Stuff in the ‘Theresa Kaminski’ Category

17 May, 2022

QUEEN OF THE WEST: The Life and Times of Dale Evans, Theresa Kaminski

The first full-length biography of mid-twentieth century multi-faceted star Dale Evans, follows her career from small-town girl and radio singer to movie stardom with her life and screen partner Roy Rogers. Dale was an accomplished master of image and reinventing herself as the landscape changed under her. She began her career, trying to fit in, and was convinced to hide her early marriage and her son. She didn’t quite have the looks to make it as a bombshell, but musical westerns were the key. And when she partnered up with Roy Rogers, their on-screen chemistry transformed her into Queen of the West. Eventually the two married and Dale became one of the most famous working Moms in America as she blended family and work in the public eye.
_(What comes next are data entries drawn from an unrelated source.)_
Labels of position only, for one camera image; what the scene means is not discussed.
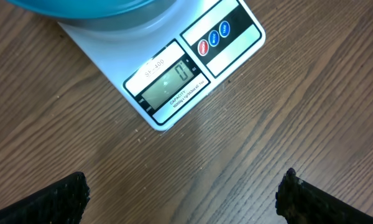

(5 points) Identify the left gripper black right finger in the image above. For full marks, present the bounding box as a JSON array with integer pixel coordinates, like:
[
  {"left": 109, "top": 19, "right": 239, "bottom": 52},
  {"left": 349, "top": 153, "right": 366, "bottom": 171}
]
[{"left": 275, "top": 168, "right": 373, "bottom": 224}]

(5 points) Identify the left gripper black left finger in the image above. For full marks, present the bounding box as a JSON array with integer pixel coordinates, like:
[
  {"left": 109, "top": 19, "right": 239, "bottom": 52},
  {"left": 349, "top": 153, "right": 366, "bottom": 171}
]
[{"left": 0, "top": 172, "right": 90, "bottom": 224}]

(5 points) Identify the white digital kitchen scale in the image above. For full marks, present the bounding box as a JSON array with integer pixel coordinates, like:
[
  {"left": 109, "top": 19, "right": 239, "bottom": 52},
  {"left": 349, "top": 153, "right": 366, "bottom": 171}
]
[{"left": 62, "top": 0, "right": 266, "bottom": 131}]

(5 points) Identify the blue metal bowl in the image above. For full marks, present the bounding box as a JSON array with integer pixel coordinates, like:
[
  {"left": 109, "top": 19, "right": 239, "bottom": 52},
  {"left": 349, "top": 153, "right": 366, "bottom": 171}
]
[{"left": 8, "top": 0, "right": 176, "bottom": 31}]

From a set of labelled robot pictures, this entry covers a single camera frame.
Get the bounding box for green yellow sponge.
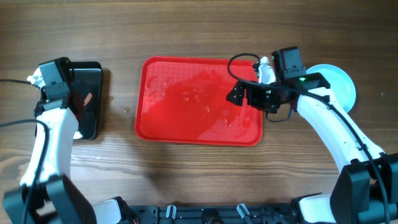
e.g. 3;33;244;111
83;93;93;106

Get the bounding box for light blue plate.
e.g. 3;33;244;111
307;64;356;113

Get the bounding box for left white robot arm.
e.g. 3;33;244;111
2;81;140;223

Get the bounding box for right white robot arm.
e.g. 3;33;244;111
226;73;397;223

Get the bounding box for red plastic tray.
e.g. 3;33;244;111
134;56;263;147

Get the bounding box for black water basin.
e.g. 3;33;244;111
70;62;103;141

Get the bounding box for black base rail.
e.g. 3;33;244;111
130;203;298;224

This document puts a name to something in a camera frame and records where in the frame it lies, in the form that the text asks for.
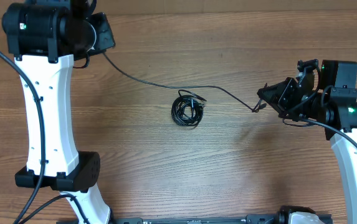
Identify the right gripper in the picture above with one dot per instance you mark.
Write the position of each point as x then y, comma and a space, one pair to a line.
281, 91

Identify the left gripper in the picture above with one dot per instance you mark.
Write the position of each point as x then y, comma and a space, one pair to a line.
101, 21

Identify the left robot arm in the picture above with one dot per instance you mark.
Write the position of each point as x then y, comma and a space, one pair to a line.
45, 39

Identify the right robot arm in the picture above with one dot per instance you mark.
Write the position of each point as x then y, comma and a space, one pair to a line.
324, 94

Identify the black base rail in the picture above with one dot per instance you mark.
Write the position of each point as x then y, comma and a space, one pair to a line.
249, 219

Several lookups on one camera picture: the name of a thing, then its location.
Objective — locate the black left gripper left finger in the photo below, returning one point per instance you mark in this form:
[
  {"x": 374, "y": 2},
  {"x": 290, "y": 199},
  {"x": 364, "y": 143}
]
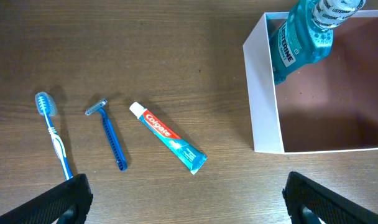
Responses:
[{"x": 69, "y": 202}]

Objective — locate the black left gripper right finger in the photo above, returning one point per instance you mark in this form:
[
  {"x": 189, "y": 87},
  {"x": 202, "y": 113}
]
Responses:
[{"x": 309, "y": 202}]

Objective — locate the blue disposable razor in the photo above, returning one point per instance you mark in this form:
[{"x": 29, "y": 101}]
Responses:
[{"x": 110, "y": 133}]

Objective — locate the Colgate toothpaste tube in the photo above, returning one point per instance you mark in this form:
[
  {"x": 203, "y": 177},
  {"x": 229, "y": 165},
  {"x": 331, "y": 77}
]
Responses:
[{"x": 190, "y": 156}]

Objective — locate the blue Listerine mouthwash bottle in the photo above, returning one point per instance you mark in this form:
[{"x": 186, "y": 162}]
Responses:
[{"x": 307, "y": 34}]

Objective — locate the blue white toothbrush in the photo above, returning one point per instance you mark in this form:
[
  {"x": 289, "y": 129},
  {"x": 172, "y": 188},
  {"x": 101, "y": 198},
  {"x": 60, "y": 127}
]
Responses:
[{"x": 47, "y": 108}]

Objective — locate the white cardboard box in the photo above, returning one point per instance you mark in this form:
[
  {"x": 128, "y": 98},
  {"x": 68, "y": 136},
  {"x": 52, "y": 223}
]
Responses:
[{"x": 330, "y": 106}]

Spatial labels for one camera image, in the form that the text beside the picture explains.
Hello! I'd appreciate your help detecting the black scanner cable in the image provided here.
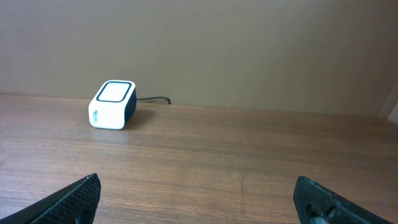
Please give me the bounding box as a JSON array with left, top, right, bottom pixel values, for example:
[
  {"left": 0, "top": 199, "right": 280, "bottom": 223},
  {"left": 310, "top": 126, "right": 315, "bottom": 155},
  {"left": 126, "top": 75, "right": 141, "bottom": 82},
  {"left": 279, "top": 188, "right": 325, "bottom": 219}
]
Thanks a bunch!
[{"left": 136, "top": 96, "right": 171, "bottom": 105}]

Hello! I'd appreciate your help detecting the white barcode scanner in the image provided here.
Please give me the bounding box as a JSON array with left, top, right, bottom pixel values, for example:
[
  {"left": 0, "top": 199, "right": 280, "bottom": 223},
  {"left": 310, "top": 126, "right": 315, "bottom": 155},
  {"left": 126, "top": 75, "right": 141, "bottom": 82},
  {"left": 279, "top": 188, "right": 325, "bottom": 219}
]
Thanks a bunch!
[{"left": 88, "top": 80, "right": 137, "bottom": 130}]

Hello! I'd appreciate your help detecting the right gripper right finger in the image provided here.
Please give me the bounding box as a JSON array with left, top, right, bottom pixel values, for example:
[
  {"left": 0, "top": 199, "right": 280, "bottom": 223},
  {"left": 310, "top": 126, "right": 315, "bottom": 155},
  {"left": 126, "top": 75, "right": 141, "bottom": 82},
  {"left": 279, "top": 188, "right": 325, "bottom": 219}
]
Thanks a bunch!
[{"left": 293, "top": 176, "right": 392, "bottom": 224}]

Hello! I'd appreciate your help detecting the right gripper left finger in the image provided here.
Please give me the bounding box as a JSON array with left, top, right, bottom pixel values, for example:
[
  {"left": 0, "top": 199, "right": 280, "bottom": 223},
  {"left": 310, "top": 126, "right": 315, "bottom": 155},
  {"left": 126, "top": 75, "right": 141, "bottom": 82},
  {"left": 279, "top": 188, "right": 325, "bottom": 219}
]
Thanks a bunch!
[{"left": 1, "top": 173, "right": 101, "bottom": 224}]

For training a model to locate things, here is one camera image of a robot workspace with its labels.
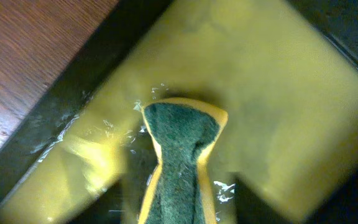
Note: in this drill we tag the black tray with yellow liquid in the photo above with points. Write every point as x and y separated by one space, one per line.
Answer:
84 154

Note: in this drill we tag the green and yellow sponge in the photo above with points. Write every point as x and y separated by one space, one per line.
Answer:
183 132

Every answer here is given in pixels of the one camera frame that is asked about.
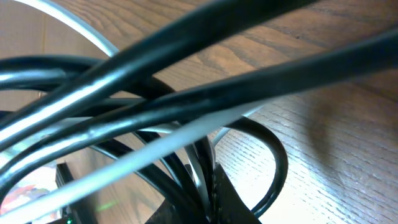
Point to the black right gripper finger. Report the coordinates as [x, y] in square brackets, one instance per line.
[228, 207]

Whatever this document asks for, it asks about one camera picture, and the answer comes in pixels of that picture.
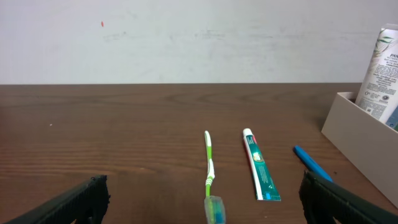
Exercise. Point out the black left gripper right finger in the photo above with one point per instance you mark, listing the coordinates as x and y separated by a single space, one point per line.
325 202

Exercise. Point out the green toothpaste tube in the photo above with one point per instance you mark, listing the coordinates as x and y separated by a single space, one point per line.
264 186

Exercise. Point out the white lotion tube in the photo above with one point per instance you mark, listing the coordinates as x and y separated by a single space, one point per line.
378 93

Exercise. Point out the white box with red bottom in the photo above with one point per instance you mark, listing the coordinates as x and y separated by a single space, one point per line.
367 143

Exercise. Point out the blue disposable razor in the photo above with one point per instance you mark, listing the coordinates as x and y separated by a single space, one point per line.
310 163

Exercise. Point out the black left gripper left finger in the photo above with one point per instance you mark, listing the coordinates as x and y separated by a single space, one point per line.
85 203

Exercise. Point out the green white toothbrush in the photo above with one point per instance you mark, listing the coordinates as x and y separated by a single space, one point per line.
214 207

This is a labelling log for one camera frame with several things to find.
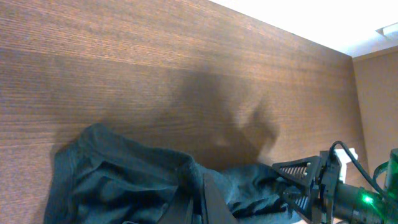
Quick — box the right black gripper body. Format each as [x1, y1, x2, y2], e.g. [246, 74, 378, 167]
[313, 151, 345, 223]

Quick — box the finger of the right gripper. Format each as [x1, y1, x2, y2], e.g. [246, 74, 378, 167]
[271, 156, 321, 187]
[281, 186, 320, 223]

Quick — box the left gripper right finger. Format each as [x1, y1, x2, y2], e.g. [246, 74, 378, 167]
[203, 174, 238, 224]

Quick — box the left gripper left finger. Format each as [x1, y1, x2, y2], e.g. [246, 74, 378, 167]
[157, 187, 193, 224]

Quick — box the dark teal t-shirt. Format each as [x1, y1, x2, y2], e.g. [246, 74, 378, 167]
[44, 124, 300, 223]

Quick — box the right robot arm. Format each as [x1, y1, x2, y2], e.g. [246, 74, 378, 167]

Once married, Dale acknowledged her son Tommy while Roy had three children already. They had a child together who had Downs Syndrome and died before her 2nd birthday. They went on to adopt 4 additional children, becoming early advocates to change the perceptions of the developmentally disabled and for adoption. In her career, Dale continually reinvented herself. She began singing in small- and big-town radio stations in the 1920s, when this medium was still in its infancy. By the 1930s she had enough experience to move into a bigger market, and she appeared at glamourous Chicago nightclubs and toured major cities with a big band. Dale’s voice attracted the attention of a Hollywood agent in the early 1940s so off she went to California where she became a B-movie star. The following decade, she transitioned to television and co-starred in one of the most popular shows of the 1950s. Dale got in on the rapid spread of cable in the late 1970s and early 1980s, too. Charismatic Christian ministers like Pat Robertson and Jim Bakker launched religiously-themed stations that took off with cable viewers. In 1985, Dale began a talk show on the Trinity Broadcast Network that ran until 2001, the year she died.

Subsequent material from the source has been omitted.